## Libraries and Imports

In [None]:
from datasets import load_dataset
import random
import cv2
import numpy as np
import matplotlib.pyplot as plt
import sklearn 
import pandas as pd

## Import data

In [None]:
ds_dict = load_dataset("flwrlabs/caltech101")

random.seed(47)

ds = ds_dict["train"]
class_names = ds.features["label"].names

# sample 5 random label IDs
num_of_labels = 20 # change as needed <--------------
num_classes = len(class_names)
selected_label_ids = random.sample(range(num_classes), num_of_labels) 

# filter dataset
ds = ds.filter(lambda x: x["label"] in selected_label_ids)

# We map the ids to class names for printing so we know which labels were selected
selected_labels = [class_names[i] for i in selected_label_ids]
print("Selected labels:", selected_labels)


## Split data

In [None]:
ds_split = ds.train_test_split(test_size=0.5, seed=42) # define split, it puts the remaining data in "train"

train_ds = ds_split["train"] # training set #50% of data
test_ds  = ds_split["test"] # test set #50% of data

# 1 Codebook generation

## Extract features

In [None]:
sift = cv2.SIFT_create() #SIFT feature extractor, create the SIFT object once

def extract_features(pil_image):

    # Convert PIL image to numpy array
    image = np.array(pil_image)

    # Convert to grayscale
    if image.ndim == 3:
        image = cv2.cvtColor(image, cv2.COLOR_RGB2GRAY)

    #extract_features
    keypoints, descriptors = sift.detectAndCompute(image, None)

    # Handle images with no keypoints
    if descriptors is None:
        return np.empty((0, 128), dtype=np.float32)

    return keypoints ,descriptors

In [None]:
train_features = []
train_labels   = []
for sample in train_ds:
    keypoints, descriptors = extract_features(sample["image"])
    train_features.append(descriptors)
    train_labels.append(sample["label"])


test_features = []
test_labels   = []
for sample in test_ds:
    keypoints, descriptors = extract_features(sample["image"])
    test_features.append(descriptors)
    test_labels.append(sample["label"])

# Convert lists to matrix
train_feature_matrix = np.vstack(train_features) # use for training k-means
test_feature_matrix = np.vstack(test_features)

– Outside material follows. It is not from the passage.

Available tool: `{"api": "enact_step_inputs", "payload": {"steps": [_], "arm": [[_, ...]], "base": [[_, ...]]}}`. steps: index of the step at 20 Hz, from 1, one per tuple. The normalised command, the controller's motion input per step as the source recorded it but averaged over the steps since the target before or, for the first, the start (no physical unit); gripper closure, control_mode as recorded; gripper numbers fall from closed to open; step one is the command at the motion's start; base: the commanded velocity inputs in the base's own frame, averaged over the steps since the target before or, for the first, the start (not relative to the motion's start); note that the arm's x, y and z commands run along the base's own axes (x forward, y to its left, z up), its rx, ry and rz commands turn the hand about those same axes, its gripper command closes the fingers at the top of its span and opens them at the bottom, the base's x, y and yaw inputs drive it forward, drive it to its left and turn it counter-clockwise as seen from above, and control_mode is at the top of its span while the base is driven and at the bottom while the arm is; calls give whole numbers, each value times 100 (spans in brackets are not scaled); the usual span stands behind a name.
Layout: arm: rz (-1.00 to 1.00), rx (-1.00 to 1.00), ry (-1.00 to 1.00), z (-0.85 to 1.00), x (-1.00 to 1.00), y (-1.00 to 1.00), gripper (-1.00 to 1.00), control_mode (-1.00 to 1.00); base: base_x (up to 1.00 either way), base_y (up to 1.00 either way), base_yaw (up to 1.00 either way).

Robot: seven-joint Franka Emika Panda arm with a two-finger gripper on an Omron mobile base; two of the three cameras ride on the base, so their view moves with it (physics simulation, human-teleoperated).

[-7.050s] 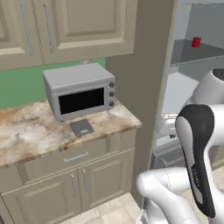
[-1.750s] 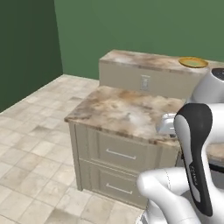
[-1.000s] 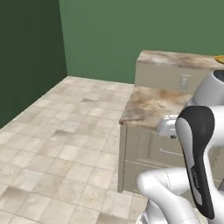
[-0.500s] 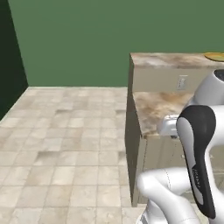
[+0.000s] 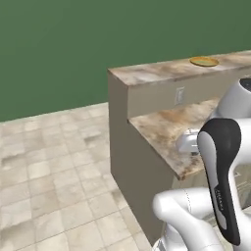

train_feature_matrix.shape, test_feature_matrix.shape #check shapes

The shape above tells us that we currently have 87407 (rows) features represented as vectors of length 128. Each feature describes a patch in a given image in the dataset. A feature could fx. be a pattern, blob, corner, edge or something else.

### Reduce number of features (maybe not neccesary)

In [None]:
#Sample some of the descriptors, to reduce size for k-means
num_samples = 1000  # Adjust as needed

num_dec = train_feature_matrix.shape[0]
sample_size = min(num_samples, num_dec) # so we dont sample more than we have

rng = np.random.default_rng(seed=42)  # set random seed
sample_indices = rng.choice(num_dec, size=sample_size, replace=False) # get random indices



train_sampled_descriptors = train_feature_matrix[sample_indices] # get the randomly sampled descriptors
train_sampled_descriptors.shape #check shapes again to make sure sampling worked

## K mens clustering

In [None]:
k = 500  # number of clusters / visual words
random_state = 42
KMeans_model = sklearn.cluster.KMeans(n_clusters=k, random_state=random_state, n_init= 10) # Model definition
KMeans_model.fit(train_sampled_descriptors) # Fit model, which means to train the k-means clustering
codebook = KMeans_model.cluster_centers_  # The cluster centers are our visual words (our codebook)
print("Visual words shape:", codebook.shape)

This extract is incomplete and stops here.